Local 1274, Illinois Federation of Teachers v. Niles Township High School, District 219, 276 Ill. App. 3d 714 (1995)

Nov. 22, 1995 · Illinois Appellate Court · No. 1—94—4304
276 Ill. App. 3d 714

LOCAL 1274, ILLINOIS FEDERATION OF TEACHERS, AFT, AFL-CIO, Plaintiff-Appellant, v. NILES TOWNSHIP HIGH SCHOOL, DISTRICT 219, Defendant-Appellee.

First District (4th Division)

No. 1—94—4304

Opinion filed November 22, 1995.

*715Cornfield & Feldman, of Chicago (Gilbert Feldman, of counsel), for appellant.
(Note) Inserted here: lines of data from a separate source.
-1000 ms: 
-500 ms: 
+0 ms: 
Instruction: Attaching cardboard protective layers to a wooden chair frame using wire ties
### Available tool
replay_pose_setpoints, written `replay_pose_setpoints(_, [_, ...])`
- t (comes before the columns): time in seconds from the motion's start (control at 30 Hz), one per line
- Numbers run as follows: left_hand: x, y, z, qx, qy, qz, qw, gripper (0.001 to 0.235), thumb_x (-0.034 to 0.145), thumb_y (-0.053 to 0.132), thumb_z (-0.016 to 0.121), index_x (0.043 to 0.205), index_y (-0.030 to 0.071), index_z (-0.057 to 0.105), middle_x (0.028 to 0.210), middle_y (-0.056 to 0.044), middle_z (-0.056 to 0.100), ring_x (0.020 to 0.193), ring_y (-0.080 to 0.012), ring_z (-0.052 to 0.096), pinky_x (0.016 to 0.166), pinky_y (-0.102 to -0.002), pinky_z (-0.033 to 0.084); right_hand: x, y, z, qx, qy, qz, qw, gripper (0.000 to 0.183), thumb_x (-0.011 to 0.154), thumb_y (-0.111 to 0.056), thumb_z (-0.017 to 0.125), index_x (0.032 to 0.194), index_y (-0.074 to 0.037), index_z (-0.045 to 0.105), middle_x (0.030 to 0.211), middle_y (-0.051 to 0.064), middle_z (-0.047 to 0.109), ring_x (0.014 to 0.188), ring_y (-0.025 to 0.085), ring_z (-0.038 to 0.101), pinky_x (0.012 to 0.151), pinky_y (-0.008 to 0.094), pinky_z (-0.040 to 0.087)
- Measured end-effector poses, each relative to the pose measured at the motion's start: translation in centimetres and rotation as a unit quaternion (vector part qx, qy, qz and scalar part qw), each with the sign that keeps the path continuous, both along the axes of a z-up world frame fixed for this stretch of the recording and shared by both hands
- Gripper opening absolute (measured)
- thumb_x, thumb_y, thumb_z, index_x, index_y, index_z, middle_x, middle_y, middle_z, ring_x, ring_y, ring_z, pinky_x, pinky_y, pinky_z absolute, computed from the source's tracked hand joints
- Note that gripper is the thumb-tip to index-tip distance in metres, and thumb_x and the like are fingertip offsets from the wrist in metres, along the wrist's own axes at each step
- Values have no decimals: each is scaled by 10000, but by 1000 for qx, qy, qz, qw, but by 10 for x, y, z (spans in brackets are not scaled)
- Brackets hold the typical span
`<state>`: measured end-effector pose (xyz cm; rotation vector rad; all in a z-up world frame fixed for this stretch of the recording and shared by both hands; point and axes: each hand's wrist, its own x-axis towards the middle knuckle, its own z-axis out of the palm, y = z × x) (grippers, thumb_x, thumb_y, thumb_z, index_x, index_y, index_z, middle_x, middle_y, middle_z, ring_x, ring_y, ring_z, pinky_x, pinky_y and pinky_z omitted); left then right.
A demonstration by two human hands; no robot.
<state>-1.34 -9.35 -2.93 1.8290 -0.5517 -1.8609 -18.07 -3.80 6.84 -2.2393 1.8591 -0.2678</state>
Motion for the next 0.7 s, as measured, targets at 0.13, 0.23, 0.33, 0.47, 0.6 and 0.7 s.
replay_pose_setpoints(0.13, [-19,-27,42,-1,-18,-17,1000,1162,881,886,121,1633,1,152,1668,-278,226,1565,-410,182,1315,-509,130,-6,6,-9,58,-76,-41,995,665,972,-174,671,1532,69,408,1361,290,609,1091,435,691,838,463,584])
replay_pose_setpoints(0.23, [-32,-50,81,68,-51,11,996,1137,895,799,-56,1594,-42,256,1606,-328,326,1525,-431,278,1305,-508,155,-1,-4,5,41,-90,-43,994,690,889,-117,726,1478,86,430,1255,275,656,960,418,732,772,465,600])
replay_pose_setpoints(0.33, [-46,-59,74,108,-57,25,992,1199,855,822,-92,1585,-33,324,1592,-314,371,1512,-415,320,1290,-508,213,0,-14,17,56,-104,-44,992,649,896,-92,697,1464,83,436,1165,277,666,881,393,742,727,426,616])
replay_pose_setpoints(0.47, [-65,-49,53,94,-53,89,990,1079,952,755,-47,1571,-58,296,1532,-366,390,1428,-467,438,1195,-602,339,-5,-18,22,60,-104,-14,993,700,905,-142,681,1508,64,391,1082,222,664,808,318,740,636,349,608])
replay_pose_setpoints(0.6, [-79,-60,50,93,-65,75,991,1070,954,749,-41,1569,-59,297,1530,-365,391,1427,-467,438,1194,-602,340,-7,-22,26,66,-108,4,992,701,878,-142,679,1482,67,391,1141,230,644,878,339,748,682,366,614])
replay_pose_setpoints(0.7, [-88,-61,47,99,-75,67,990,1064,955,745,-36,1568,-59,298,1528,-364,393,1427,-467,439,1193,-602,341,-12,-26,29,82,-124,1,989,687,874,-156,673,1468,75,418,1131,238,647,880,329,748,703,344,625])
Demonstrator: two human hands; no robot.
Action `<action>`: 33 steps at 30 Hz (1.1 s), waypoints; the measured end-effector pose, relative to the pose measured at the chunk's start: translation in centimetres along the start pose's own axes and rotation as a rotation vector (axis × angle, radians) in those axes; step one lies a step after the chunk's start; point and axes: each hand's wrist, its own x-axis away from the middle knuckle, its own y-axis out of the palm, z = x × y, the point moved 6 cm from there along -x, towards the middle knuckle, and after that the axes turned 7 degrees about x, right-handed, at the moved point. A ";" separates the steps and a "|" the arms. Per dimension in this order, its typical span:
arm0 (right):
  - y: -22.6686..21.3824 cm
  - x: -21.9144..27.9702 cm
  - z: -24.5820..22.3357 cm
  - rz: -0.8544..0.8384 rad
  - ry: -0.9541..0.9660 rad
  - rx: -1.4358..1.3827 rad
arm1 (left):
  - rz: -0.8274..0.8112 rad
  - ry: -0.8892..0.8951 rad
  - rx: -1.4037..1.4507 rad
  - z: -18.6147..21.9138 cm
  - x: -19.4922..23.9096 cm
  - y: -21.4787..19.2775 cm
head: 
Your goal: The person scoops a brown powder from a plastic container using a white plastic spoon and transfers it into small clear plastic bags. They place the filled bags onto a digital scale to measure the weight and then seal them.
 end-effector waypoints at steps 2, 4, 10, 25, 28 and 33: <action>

Seyfarth, Shaw, Fairweather & Geraldson, of Chicago (Fay Hartog and Lisa A. Rapacz, of counsel), for appellee.

PRESIDING JUSTICE HOFFMAN

delivered the opinion of the court:

The plaintiff, Local 1274, Illinois Federation of Teachers, AFT, AFL-CIO, brought this action against the defendant, Niles Township High School District 219 (the District), seeking to obtain information regarding the District’s parents and students pursuant to the Freedom of Information Act (the Act) (5 ILCS 140/1 et seq. (West 1992)). On cross summary judgment motions, the court granted judgment for the defendant on the basis that the plaintiff had failed to exhaust grievance procedures under its collective bargaining agreement. The plaintiff appeals, contending that (1) the court erred in ruling that it must attempt to obtain the desired information under its collective bargaining agreement prior to bringing suit under the Act; and (2) it is entitled to the desired information under the provisions of the Act.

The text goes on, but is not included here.